Millimagnitude Photometry for Transiting Extrasolar Planetary Candidates. IV. Solution to the Puzzle of the Extremely Red OGLE‐TR‐82 Primary
We present precise new V, I, and K-band photometry for the planetary transit candidate star OGLE-TR-82. Good seeing V-band images acquired with VIMOS instrument at ESO VLT allowed us to measure V=20.6+-0.03 mag star in spite of the presence of a brighter neighbour about 1" away. This faint magnitude answers the question why it has not been possible to measure radial velocities for this object. One transit of this star has been observed with GMOS-S instrument of GEMINI-South telescope in i and
... bands.

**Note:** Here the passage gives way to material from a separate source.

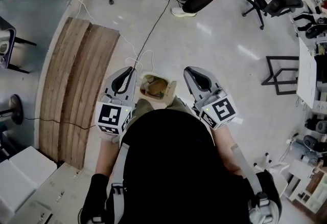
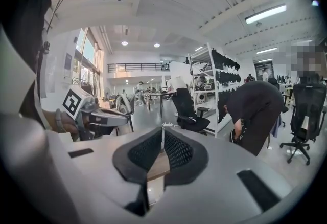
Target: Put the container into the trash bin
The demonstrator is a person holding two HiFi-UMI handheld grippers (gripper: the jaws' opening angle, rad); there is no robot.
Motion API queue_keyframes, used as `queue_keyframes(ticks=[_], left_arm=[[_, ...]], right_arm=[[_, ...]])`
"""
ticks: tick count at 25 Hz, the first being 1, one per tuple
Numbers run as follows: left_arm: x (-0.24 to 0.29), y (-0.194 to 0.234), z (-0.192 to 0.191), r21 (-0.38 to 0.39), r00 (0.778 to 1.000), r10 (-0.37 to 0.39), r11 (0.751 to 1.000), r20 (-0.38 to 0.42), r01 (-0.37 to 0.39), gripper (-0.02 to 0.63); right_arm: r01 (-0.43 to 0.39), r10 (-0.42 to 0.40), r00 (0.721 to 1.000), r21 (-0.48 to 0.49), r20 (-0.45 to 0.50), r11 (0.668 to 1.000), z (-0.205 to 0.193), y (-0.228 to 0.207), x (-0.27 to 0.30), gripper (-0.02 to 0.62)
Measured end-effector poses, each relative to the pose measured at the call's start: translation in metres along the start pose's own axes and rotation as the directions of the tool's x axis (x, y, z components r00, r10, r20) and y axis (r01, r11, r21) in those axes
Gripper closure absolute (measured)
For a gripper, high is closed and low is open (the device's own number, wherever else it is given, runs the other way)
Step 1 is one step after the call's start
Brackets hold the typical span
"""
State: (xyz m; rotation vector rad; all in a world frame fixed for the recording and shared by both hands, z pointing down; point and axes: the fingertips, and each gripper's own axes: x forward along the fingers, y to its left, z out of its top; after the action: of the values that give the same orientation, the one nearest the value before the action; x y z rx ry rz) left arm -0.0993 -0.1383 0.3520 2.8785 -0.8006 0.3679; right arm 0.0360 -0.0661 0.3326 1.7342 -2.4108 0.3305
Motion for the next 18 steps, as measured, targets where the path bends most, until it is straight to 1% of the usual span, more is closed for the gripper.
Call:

The measurement of the transit allows us to verify that this is not a false positive, to confirm the transit amplitude measured by OGLE, and to improve the ephemeris. The transit is well defined in i-band light curve, with a depth of A_i=0.034 mag. It is however, less well defined, but deeper (A_g=0.1 mag) in the g-band, in which the star is significantly fainter. The near-infrared photometry obtained with SofI array at the ESO-NTT yields K=12.2+-0.1 and V-K=8.4+-0.1, so red that it is unlike any other transit candidate studied before. Due to the extreme nature of this object, we have not yet been able to measure velocities for this star, but based on the new data we consider two different possible configurations:(1) a nearby M7V star, or (2) a blend with a very reddened distant red giant. The nearby M7V dwarf hypothesis would give a radius for the companion of R_p=0.3+-0.1 R_J, i.e. the size of Neptune. Quantitative analysis of near-IR spectroscopy finally shows that OGLE-TR-82 is a distant, reddened metal poor early K giant. This result is confirmed by direct comparison with stellar templates that gives the best match for a K3III star. Therefore, we discard the planetary nature of the companion. Based on all the new data, we conclude that this system is a main-sequence binary blended with a background red giant.